The representation of shape in the context of visual object categorization tasks.

To investigate the role of human fusiform gyrus in shape processing, we determined the effect of shape degradation on BOLD contrast in this region with fMRI during three tasks requiring subjects to determine either whether two successively presented nonsense shapes had the same global orientation (OR task); whether two successively presented meaningful objects belonged to the same basic level category (CAT task); or whether two successively presented objects represented the same exemplar of a category (EX task). On the behavioral level, shape degradation by locally shifting the pixels constituting the lines of stimuli had no effect on performance in the OR task, while it was detrimental to performance in the CAT and EX tasks. In comparison to the OR task, both the CAT and EX tasks were associated with activations in the occipitotemporal and parietal cortex. When shape degradation was applied, activation in the middle fusiform gyrus was reduced in all tasks. The occurrence of this effect in the OR task indicates that it is independent of memory representations.

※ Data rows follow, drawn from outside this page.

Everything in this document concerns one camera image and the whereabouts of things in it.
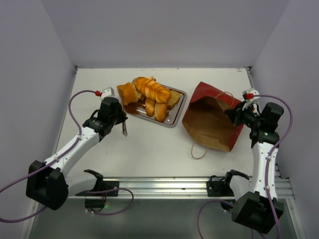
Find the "metal tongs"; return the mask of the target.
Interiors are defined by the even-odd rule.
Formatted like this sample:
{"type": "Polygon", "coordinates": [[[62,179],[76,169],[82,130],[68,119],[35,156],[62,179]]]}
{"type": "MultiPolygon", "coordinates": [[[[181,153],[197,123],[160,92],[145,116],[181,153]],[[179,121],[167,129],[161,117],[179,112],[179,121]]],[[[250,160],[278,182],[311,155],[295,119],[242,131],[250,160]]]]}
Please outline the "metal tongs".
{"type": "Polygon", "coordinates": [[[128,136],[126,120],[124,120],[124,122],[122,123],[122,135],[124,135],[125,137],[128,136]]]}

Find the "orange bread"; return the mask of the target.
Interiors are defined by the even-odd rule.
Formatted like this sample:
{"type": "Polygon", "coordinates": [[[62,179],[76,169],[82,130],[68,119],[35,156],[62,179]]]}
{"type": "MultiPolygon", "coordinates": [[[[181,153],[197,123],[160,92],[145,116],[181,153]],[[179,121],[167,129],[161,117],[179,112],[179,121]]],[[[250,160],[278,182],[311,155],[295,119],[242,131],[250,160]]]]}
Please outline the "orange bread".
{"type": "Polygon", "coordinates": [[[133,83],[127,82],[124,85],[118,85],[117,91],[124,106],[138,101],[136,88],[133,83]]]}

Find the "red paper bag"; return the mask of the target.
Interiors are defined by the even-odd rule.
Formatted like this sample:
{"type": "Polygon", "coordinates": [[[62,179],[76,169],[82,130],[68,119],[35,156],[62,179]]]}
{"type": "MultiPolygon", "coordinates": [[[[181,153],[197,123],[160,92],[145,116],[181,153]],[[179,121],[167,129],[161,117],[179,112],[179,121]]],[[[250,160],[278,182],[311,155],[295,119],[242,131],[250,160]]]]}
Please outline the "red paper bag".
{"type": "Polygon", "coordinates": [[[243,126],[235,126],[225,114],[241,101],[230,92],[223,92],[205,82],[195,88],[182,124],[193,144],[209,149],[230,152],[243,126]]]}

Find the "long glazed bread loaf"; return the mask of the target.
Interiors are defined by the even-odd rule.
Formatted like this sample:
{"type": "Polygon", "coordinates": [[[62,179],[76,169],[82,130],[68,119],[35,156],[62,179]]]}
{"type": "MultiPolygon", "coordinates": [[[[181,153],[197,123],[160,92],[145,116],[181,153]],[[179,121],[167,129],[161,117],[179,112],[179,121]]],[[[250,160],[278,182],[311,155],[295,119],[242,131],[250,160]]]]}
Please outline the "long glazed bread loaf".
{"type": "Polygon", "coordinates": [[[147,116],[152,117],[154,115],[155,104],[156,104],[155,100],[148,97],[145,98],[145,110],[146,110],[147,116]]]}

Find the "braided golden bread loaf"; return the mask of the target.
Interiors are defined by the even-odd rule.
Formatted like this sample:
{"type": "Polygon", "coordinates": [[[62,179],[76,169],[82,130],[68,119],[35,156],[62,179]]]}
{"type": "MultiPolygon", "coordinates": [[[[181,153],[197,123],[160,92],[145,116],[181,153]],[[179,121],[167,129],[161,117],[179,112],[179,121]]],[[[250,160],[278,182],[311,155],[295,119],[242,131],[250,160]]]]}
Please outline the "braided golden bread loaf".
{"type": "Polygon", "coordinates": [[[156,101],[157,103],[166,104],[171,99],[170,91],[167,91],[164,86],[154,80],[146,77],[137,77],[134,80],[134,85],[144,96],[156,101]]]}

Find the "golden baguette roll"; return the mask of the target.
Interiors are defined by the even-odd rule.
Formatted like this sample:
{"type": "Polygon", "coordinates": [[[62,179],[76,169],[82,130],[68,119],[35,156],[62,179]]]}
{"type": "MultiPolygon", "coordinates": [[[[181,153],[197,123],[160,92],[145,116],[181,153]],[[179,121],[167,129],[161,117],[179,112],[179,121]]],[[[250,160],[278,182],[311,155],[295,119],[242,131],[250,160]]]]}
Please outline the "golden baguette roll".
{"type": "Polygon", "coordinates": [[[156,121],[159,121],[159,122],[164,121],[166,114],[167,114],[167,104],[156,102],[155,112],[154,112],[156,121]]]}

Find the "brown seeded bread slice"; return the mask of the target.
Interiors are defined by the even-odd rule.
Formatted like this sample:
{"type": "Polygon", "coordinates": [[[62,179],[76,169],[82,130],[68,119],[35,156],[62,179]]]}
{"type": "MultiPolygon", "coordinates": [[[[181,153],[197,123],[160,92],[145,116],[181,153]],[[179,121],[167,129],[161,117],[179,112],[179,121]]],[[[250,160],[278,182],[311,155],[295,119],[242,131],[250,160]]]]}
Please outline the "brown seeded bread slice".
{"type": "Polygon", "coordinates": [[[181,94],[177,91],[170,90],[171,98],[168,101],[167,107],[169,110],[172,110],[179,102],[181,94]]]}

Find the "fake sandwich wedge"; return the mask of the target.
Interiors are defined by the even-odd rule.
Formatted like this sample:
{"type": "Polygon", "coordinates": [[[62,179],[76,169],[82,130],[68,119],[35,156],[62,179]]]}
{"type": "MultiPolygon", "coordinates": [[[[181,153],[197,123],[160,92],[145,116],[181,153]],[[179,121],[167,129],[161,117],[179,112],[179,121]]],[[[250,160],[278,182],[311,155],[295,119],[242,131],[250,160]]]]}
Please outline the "fake sandwich wedge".
{"type": "Polygon", "coordinates": [[[145,96],[141,92],[139,92],[138,90],[135,90],[135,92],[136,92],[137,100],[143,101],[145,99],[145,96]]]}

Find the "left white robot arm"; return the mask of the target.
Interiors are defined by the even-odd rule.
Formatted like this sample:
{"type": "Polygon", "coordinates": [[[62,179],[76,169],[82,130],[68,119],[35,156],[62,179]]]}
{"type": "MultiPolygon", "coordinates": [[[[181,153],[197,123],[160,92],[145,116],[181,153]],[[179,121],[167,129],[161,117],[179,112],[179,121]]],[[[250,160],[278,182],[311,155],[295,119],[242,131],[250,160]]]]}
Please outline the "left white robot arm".
{"type": "Polygon", "coordinates": [[[103,175],[86,169],[69,177],[73,166],[107,136],[113,126],[123,124],[127,115],[117,98],[105,97],[100,108],[87,119],[79,133],[55,155],[29,167],[26,196],[52,209],[59,209],[67,198],[89,192],[96,196],[104,189],[103,175]]]}

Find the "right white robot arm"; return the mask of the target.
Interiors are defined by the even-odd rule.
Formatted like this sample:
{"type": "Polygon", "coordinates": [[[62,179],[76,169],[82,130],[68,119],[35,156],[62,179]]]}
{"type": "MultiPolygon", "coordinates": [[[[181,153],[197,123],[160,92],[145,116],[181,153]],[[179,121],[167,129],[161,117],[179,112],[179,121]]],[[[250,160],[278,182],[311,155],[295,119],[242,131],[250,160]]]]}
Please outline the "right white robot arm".
{"type": "Polygon", "coordinates": [[[284,212],[275,189],[275,163],[280,139],[276,128],[284,109],[269,102],[258,114],[253,105],[240,102],[225,113],[235,126],[244,124],[250,128],[254,160],[252,178],[231,170],[222,183],[223,192],[235,197],[232,221],[267,234],[284,212]]]}

The persistence of the effect in both tasks that showed a behavioral effect of degradation suggests that it does not reflect the amount of shape processing performed on the stimuli, but rather the specificity of the final perceptual representation that can be built from the shape information that is available. Other studies have shown effects of stimulus familiarity and task requirements in the fusiform gyrus, suggesting that there is no need to assume different modules for perceptual representation and representation in memory.